Kelli, right before sliding down this hill on the soles of her shoes
We stopped for lunch in the meager shade of a juniper tree and then hiked over to what I consider the most colorful and geologically interesting part of the valley. We then made a little makeshift station under yet another juniper tree and then got busy taking photos in the deserted valley. I was in heaven shooting in such a stunning environment, despite the fact that it was noon, AKA as the worst time of day to shoot outdoors! But I was excited about the challenge of learning to direct a model and work in the harsh mid-day light and rolled with it. For poor Kelli, however, this meant that she faced the sun for 80% of my shots to avoid unflattering face shadows. “Ok. I’m done.” she finally announced about an hour later, red-faced and wilting. Since I’m not one for familial torture, I obliged and we returned to the shade, rested for a bit and then packed up.
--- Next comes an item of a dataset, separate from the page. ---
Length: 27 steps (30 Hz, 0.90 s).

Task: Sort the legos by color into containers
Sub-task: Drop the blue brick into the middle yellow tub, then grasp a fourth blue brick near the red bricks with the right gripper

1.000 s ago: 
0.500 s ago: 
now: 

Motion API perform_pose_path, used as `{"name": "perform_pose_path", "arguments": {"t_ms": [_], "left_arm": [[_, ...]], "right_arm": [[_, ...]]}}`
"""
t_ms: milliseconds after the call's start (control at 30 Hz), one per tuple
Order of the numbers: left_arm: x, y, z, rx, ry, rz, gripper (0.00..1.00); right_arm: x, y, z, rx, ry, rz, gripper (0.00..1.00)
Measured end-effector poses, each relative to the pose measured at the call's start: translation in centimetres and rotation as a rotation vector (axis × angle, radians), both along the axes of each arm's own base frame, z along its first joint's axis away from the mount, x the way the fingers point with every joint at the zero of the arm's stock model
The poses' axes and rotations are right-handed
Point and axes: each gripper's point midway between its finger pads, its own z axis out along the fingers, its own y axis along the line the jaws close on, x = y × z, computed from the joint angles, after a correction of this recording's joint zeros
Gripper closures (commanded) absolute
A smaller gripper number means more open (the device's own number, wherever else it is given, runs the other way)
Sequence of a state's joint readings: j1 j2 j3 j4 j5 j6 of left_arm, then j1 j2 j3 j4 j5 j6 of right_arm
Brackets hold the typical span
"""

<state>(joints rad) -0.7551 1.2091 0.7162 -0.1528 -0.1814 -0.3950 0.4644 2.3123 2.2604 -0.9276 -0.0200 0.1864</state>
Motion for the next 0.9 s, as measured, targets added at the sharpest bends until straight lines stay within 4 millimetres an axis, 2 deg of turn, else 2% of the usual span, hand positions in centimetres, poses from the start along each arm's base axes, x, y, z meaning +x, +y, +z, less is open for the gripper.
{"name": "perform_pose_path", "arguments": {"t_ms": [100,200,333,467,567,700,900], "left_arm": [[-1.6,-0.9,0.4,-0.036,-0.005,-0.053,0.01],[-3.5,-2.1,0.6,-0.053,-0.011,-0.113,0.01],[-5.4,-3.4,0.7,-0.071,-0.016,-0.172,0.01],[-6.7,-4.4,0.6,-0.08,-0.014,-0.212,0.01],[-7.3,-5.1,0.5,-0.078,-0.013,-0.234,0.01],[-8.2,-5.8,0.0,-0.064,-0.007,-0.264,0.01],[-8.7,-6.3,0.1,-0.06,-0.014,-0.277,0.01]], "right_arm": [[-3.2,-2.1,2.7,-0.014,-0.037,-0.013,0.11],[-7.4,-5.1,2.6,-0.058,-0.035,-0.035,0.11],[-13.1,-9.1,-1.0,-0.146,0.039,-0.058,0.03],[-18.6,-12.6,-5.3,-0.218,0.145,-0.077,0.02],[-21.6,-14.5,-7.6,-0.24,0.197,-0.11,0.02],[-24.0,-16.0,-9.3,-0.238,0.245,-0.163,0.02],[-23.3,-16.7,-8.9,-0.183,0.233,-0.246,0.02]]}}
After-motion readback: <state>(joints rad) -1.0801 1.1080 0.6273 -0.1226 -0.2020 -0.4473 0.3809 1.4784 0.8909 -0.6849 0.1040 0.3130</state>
Water tension on one of the travertine flows! So cool
To get to the trail that leads to the top the Dragon’s Back ridge, essentially making a giant loop, we had to cross a floodplain that is also part of the runoff from the travertine springs in the area. This muddy field is usually no big deal as long as you’re prepared to get your boots a little dirty, and we started across. I immediately realized that the mud was much deeper than usual, and stopped to laugh at Kelli, whose tennis shoes were sinking into the goop. As I glanced down at my own feet, I saw a handful of spiders frozen on the ground. I screamed, as you do when you see five spiders at once, and took a few more steps, examining the ground in horror. With every footstep I took, dozens of thumbnail-sized spiders scurried away from my boots. “SPIDERS!” I shrieked towards Kelli, a few paces behind me. Once I verified that she got the memo (she screamed), I booked it across the muddy field with the speed of an Olympic runner, screeching in terror with every step, Kelli close behind. On the other side of the spider field, we hyperventilated for a few minutes, regaling the horror, until we calmed down enough to carry on.
*no photos of the spiders – you can thank me later!
Carrying on meant climbing up the steep side of a mesa via a thin trail that is probably only used by deer or parades of spiders. We were tired, it was hot, and this was really hard. Kelli and I started fantasizing aloud about the delicacies we were going to devour once we got to the Sonic Drive-In in Bernalillo on our way back to Albuquerque. Our “corn dog and a cherry limeade” mantra helped power us up the hill until we were finally cruising along down Dragon’s Back, trailhead in sight.
This shot is also from a previous hike but shows the view when hiking along the Dragon’s Back
We finally headed back to town caked in mud, exhausted and sore, but I was armed with a memory card full of photos I couldn’t wait to edit, memories of an awesome day spent with my sister, and the best damn cherry limeade I’ve ever had.